Before them, I was the pet. Well, we both were, my brother and myself. We were prized, we were cared for. Then he learned of the Cullens - a mindreader, a psychic. Both of them had power he desired. They became his obsession, and I was shoved aside. His eyes no longer glimmered as they once had as they gazed upon my figure. I had been his little archer - but arrows made of pain could only go so far.

It is late, I realize. The sun is setting. I can see the pinks and oranges of sunset through the thin curtains that barely cover the windows. I hold my cloak tight against my chest. I do not even know why I bring it with me - it is not as if I will freeze. Even if it were possible, it is early June. I will not be cold, not on the outside. I recall nights like this not too long ago, nights that I had once spent with him, looking up at the stars, just... just talking.

It is a memory I cherish. We were all alone - I had somehow managed to convince the others that I would be able to protect him should an uprising occur, and we walked. He told me about the circumstances leading to my change. He spoke of how a scout had heard of Alec and me through neighbors, how he had rushed to Salem to observe us. I told him how I had seen him once or twice, how his face had terrified me and thrilled me, and he smiled a sad smile at me. I wondered what he was thinking, but I knew I would never know.

The sun has gone down completely by the time I step out of our dwelling. The wind whips my hair around and forces my eyes closed out of habit. I know it will not dry them, but it is still an uncomfortable feeling to have the cruel wind find its way into my eyes. Tears do not come. I should know - countless times I should have cried and failed to. Countless times I should have buried myself in misery and was unable to because of the knowledge that I will never be alone.

How vividly I remember his face the first time he realized that all my thoughts were about him. He touched my hand as he does so casually, and we paused in our stroll as he grasped my hand as he never had before. Both our heads spun with my thoughts. I almost pitied him for seeing what he had - my fantasies, my fears, my hopes. He froze, letting go of my hand so slowly I didn't realize he'd done it. I stood immobile as he turned and walked away, back to his chambers and Sulpicia. I knew it would never be us, I knew. For a moment, I thought I understood his expression on the first night we spent together - perhaps it was pity. He pitied me, for wanting someone so far out of my league, so unattainable.

The Piaza dei Priori has never looked so solemn as it does tonight. I presume it is just my own view of it - on other nights, I would have seen the clouds spattered across the sky as mysterious, the wind as beautiful. Tonight, however, it is terrifying - the clouds are an omen of rain, the wind threatens to rip the sky apart. I suddenly turn back towards our castle. I miss him, I decide. We have hardly spoken since that day.

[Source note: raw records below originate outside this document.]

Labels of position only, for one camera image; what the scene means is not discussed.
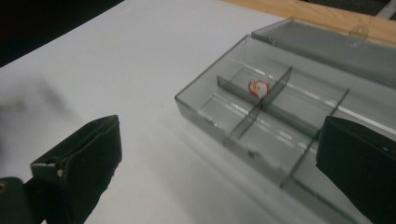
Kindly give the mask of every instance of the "compartment divider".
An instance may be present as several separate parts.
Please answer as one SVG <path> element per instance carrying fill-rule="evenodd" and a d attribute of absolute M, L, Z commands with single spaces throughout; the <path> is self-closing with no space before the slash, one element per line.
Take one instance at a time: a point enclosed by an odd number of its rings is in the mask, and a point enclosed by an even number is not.
<path fill-rule="evenodd" d="M 337 102 L 337 105 L 334 107 L 334 109 L 332 110 L 332 112 L 329 114 L 329 116 L 332 116 L 338 109 L 338 106 L 343 103 L 344 99 L 347 97 L 347 95 L 349 94 L 349 89 L 347 89 L 343 96 L 341 97 L 341 99 Z M 286 176 L 286 178 L 280 183 L 280 187 L 283 188 L 291 179 L 293 179 L 294 173 L 297 171 L 297 169 L 299 168 L 300 164 L 303 162 L 305 156 L 308 154 L 308 150 L 312 147 L 312 145 L 314 144 L 315 141 L 318 140 L 319 136 L 320 136 L 320 131 L 323 128 L 320 127 L 320 129 L 317 131 L 317 133 L 312 137 L 310 143 L 308 144 L 308 146 L 306 147 L 306 149 L 304 150 L 303 154 L 301 155 L 301 157 L 297 160 L 297 162 L 294 164 L 293 168 L 291 168 L 290 173 Z"/>
<path fill-rule="evenodd" d="M 230 137 L 239 139 L 253 124 L 253 122 L 259 116 L 260 111 L 265 110 L 274 100 L 275 98 L 282 92 L 282 90 L 286 87 L 290 76 L 291 76 L 292 67 L 288 69 L 288 71 L 282 76 L 282 78 L 275 84 L 275 86 L 268 91 L 268 94 L 265 95 L 262 99 L 259 100 L 256 96 L 251 95 L 247 91 L 243 91 L 245 93 L 241 94 L 240 96 L 244 99 L 249 100 L 250 102 L 254 103 L 258 101 L 253 108 L 249 111 L 247 116 L 242 119 L 239 124 L 231 131 Z M 224 86 L 224 89 L 229 90 L 231 92 L 239 93 L 242 90 L 239 87 L 236 87 L 233 83 L 227 82 Z"/>

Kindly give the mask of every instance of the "organizer compartment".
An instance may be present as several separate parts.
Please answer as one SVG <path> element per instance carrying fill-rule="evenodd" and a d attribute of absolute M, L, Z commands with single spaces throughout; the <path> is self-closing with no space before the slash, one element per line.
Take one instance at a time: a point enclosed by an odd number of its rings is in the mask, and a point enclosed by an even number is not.
<path fill-rule="evenodd" d="M 391 76 L 396 64 L 361 66 L 368 60 L 362 52 L 374 49 L 377 55 L 386 46 L 298 21 L 282 21 L 252 36 L 176 96 L 181 114 L 330 223 L 368 223 L 316 167 L 316 152 L 329 115 L 396 140 L 396 78 Z M 333 42 L 324 44 L 325 36 Z M 350 41 L 360 41 L 361 48 Z M 396 50 L 384 52 L 388 57 Z M 388 59 L 382 64 L 390 65 Z M 252 91 L 257 81 L 267 93 Z"/>

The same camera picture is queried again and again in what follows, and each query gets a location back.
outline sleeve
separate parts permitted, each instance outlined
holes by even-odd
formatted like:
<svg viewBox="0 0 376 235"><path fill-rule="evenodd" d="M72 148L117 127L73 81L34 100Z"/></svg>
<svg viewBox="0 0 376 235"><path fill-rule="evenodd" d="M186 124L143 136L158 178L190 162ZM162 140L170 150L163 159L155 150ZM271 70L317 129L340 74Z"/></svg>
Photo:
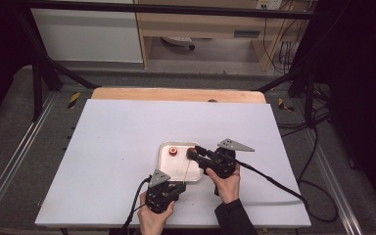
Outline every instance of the sleeve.
<svg viewBox="0 0 376 235"><path fill-rule="evenodd" d="M243 204L237 199L229 204L221 204L215 209L220 226L220 235L256 235Z"/></svg>

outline hand
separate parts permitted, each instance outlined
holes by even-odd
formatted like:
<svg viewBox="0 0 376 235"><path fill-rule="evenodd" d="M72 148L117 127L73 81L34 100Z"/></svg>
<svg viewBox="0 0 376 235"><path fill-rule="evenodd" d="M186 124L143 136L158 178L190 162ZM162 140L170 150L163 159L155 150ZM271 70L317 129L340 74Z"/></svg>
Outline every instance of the hand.
<svg viewBox="0 0 376 235"><path fill-rule="evenodd" d="M140 205L145 205L146 192L140 196ZM173 214L175 202L171 202L163 213L155 213L148 206L139 209L137 216L140 222L140 231L143 235L160 235L164 230L166 220Z"/></svg>
<svg viewBox="0 0 376 235"><path fill-rule="evenodd" d="M206 169L207 174L212 179L218 189L219 197L224 204L229 204L234 200L239 199L240 191L240 165L236 164L236 169L228 178L220 178L211 169Z"/></svg>

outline plastic tray
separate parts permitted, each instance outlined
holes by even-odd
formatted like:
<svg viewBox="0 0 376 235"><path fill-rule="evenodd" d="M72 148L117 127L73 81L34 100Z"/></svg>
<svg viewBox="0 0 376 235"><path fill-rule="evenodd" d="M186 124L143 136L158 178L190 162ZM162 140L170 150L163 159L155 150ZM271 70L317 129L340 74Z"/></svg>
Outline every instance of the plastic tray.
<svg viewBox="0 0 376 235"><path fill-rule="evenodd" d="M164 142L160 147L159 169L170 176L170 181L195 182L203 177L203 170L186 157L187 150L198 145L195 142ZM176 155L169 148L177 148Z"/></svg>

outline white table
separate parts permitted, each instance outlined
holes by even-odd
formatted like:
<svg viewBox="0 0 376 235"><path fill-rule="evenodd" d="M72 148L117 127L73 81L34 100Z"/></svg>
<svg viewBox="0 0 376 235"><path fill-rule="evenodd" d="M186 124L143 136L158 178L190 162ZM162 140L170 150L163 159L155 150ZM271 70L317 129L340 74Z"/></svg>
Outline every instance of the white table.
<svg viewBox="0 0 376 235"><path fill-rule="evenodd" d="M269 105L88 100L35 223L121 227L138 185L158 166L163 142L192 141L214 150L225 138L256 149L237 152L238 160L299 192ZM253 225L310 226L300 200L247 169L241 173L240 197ZM218 226L213 210L220 199L213 189L205 175L188 184L166 226ZM137 215L132 224L139 224Z"/></svg>

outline black handheld controller
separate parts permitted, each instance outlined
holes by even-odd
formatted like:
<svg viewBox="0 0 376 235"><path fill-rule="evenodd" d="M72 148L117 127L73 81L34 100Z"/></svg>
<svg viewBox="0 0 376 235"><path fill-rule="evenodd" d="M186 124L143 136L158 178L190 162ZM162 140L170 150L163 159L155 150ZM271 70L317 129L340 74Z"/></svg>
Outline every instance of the black handheld controller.
<svg viewBox="0 0 376 235"><path fill-rule="evenodd" d="M146 205L152 212L162 213L172 201L178 201L185 192L185 182L170 182L170 176L156 169L149 182Z"/></svg>
<svg viewBox="0 0 376 235"><path fill-rule="evenodd" d="M187 158L198 163L198 167L204 170L211 168L220 178L228 178L236 169L236 151L254 152L246 145L240 144L231 139L225 139L218 144L213 152L201 146L195 146L195 150L187 150ZM214 193L218 196L218 189L215 186Z"/></svg>
<svg viewBox="0 0 376 235"><path fill-rule="evenodd" d="M201 146L195 146L195 150L187 150L187 158L198 163L198 167L204 170L211 168L220 178L228 178L236 169L236 152L224 148L217 148L214 152Z"/></svg>

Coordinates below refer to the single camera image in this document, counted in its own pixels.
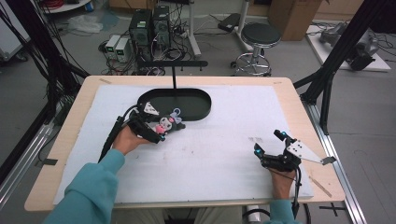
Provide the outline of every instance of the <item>table leg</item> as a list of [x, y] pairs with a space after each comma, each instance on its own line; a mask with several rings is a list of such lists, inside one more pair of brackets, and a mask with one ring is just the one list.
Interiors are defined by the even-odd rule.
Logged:
[[194, 52], [195, 59], [201, 57], [201, 51], [199, 50], [197, 41], [194, 36], [194, 0], [190, 0], [190, 28], [187, 31], [188, 38], [192, 51]]
[[249, 0], [244, 0], [244, 2], [242, 3], [241, 19], [239, 20], [239, 25], [237, 27], [235, 27], [234, 29], [235, 29], [236, 34], [238, 35], [239, 39], [244, 44], [245, 50], [253, 51], [253, 47], [251, 47], [250, 45], [247, 45], [241, 38], [242, 29], [244, 28], [245, 19], [246, 19], [247, 14], [248, 14], [248, 2], [249, 2]]

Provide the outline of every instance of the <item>white paper sheet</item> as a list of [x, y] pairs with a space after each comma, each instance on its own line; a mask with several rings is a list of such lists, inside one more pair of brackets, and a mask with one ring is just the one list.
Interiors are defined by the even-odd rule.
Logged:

I walk back to the castle, the wind at my back. My walk has not been productive, and I focus my gaze at the cobblestone street in order to avert my attention from the flood of memories that seem to attack me. In days before our first meeting, my eyes would have been blurred with tears. This is a feeling I am not used to. I've never felt so strongly in my days, save for anger. This is a feeling I do not understand. I can barely think of a word to describe it.

I open the door while looking at the floor. I see two feet on the carpeting. My gaze travels upwards until my crimson eyes meet the two I have so longed and feared to see.

"Master," I say, trying to be as detatched as possible.

"Jane," he replies, an odd warmth in his eyes, "I have been meaning to ask you something."

"Well?" I ask, unsure if I want to hear it. Does he want me to leave the guard? Is he afraid my affections will affect my ability to serve?

"Jane," he says again, looking into my eyes as if he could see the future in them, "do you love me?"

I hesitate. I realize slowly that I do know the answer, but I fear responding. I swallow the strange lump in my throat. "Yes."

He smiles suddenly, and his smile is not the sad one I have seen him use before. "Thank you," he says, and he turns, ready to walk away.

"Wait," I say quickly. He looks back at me. "I realize this question might be... inappropriate," I say, struggling to find words, "but... do you love me?"

"Yes."

"How much?"

He hesitates. He seems to search my eyes for a moment, then replies with a gentle smile, "Enough."